Jennifer “Jenny” Lynne Nickell died doing what she loved: Covering auto racing.

When Nickell was 9, she attended her first Indianapolis 500, and the love affair started its engines.

“She was hooked,” said her sister Julie Nickell. “She always said, ‘I want to be involved in racing.’”

Jenny Nickell, a 1978 Middletown High School graduate, died last month in Toronto producing an IndyCar race as part of the NBCSN-TV broadcast team, cutting short a career that earned her four Emmys. Nickell, 56, was scheduled to produce weightlifting at the 2016 Rio Olympics.

“She was at the top of her game,” said Julie Nickell, 69.

On Monday, her family, friends and broadcasting colleagues held a celebration of life at First Presbyterian Church in Middletown, then gathered at Wildwood Golf Club for a reception. The beverages and stories flowed freely as mourners remembered Nickell’s quick rise in the broadcasting business that included stops at ESPN, NBC, ABC, FOX, and multiple cable networks and included three Olympics.

Julie Nickell said her sister was “a trailblazer” for women interested in producing TV sports. She took great pride in mentoring women, her sister said.

“She always kept an eye open for females,” her sister said. “That was something she was very, very proud of. She opened a lot of doors.”

Bob Jenkins, retired Indianapolis 500 announcer, said he was introduced to Nickell in the early 1980s when she started “at the bottom” in the industry, pointing a dish toward the pit area.

She didn’t have that job long. She was too talented, Jenkins said.

Nickell was more than a co-worker. She was a friend who people worked with, he said.

“Every person who met her remembered her,” Jenkins said. “I don’t know what she had, but she had something that made all of us love her.”

Jenkins said Nickell was like the sister he never had. They talked at least once a month, even after he retired in 2013.

“I will miss her like you wouldn’t believe,” he said. “She was a hard worker, but on other hand, she had a magnetic personality that people were drawn to her.”

For much of her career, she worked for and with her longtime mentor and friend, Terry Lingner, of Lingner Group Productions in Indianapolis.
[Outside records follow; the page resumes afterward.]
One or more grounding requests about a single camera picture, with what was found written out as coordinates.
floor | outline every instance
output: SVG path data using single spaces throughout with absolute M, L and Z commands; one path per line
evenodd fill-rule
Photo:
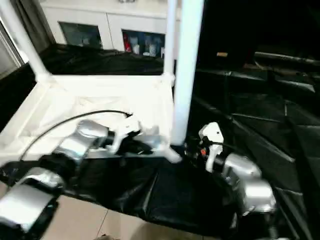
M 0 182 L 0 197 L 5 189 Z M 67 196 L 58 201 L 59 209 L 42 240 L 94 240 L 104 234 L 119 240 L 214 240 Z

wall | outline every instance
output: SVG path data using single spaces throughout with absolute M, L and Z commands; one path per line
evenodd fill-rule
M 17 68 L 16 62 L 8 52 L 2 36 L 0 35 L 0 79 Z

shelf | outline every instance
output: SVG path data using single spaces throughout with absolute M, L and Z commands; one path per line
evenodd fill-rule
M 43 8 L 74 9 L 109 14 L 130 15 L 165 19 L 167 0 L 136 0 L 120 3 L 118 0 L 40 0 Z M 181 16 L 181 1 L 178 1 L 177 19 Z

white pole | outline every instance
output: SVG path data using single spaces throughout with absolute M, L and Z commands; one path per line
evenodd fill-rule
M 40 75 L 49 75 L 49 72 L 37 54 L 25 28 L 11 5 L 10 0 L 1 0 L 0 11 L 5 22 L 9 25 L 9 29 L 13 31 L 12 34 L 15 35 L 22 50 L 29 58 L 29 64 L 36 76 L 35 79 L 38 80 Z
M 166 16 L 166 33 L 165 33 L 165 49 L 164 49 L 164 67 L 163 73 L 174 74 L 174 48 L 175 48 L 175 27 L 177 1 L 168 0 L 168 10 Z
M 185 141 L 205 0 L 183 0 L 171 144 Z

black plastic sheet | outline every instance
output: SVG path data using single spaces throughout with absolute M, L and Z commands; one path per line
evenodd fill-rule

She was pit producer for NBCSN the past 10 years in a television career that spanned four decades.

He said Nickell had a “complete passion” for every project.

“She was a great thinker,” he said.

Lingner said he wasn’t surprised Nickell left her hometown to begin her broadcasting career.

“She was ready for the adventure,” said Lingner, who worked with her for 33 years. “She never had any small goals.”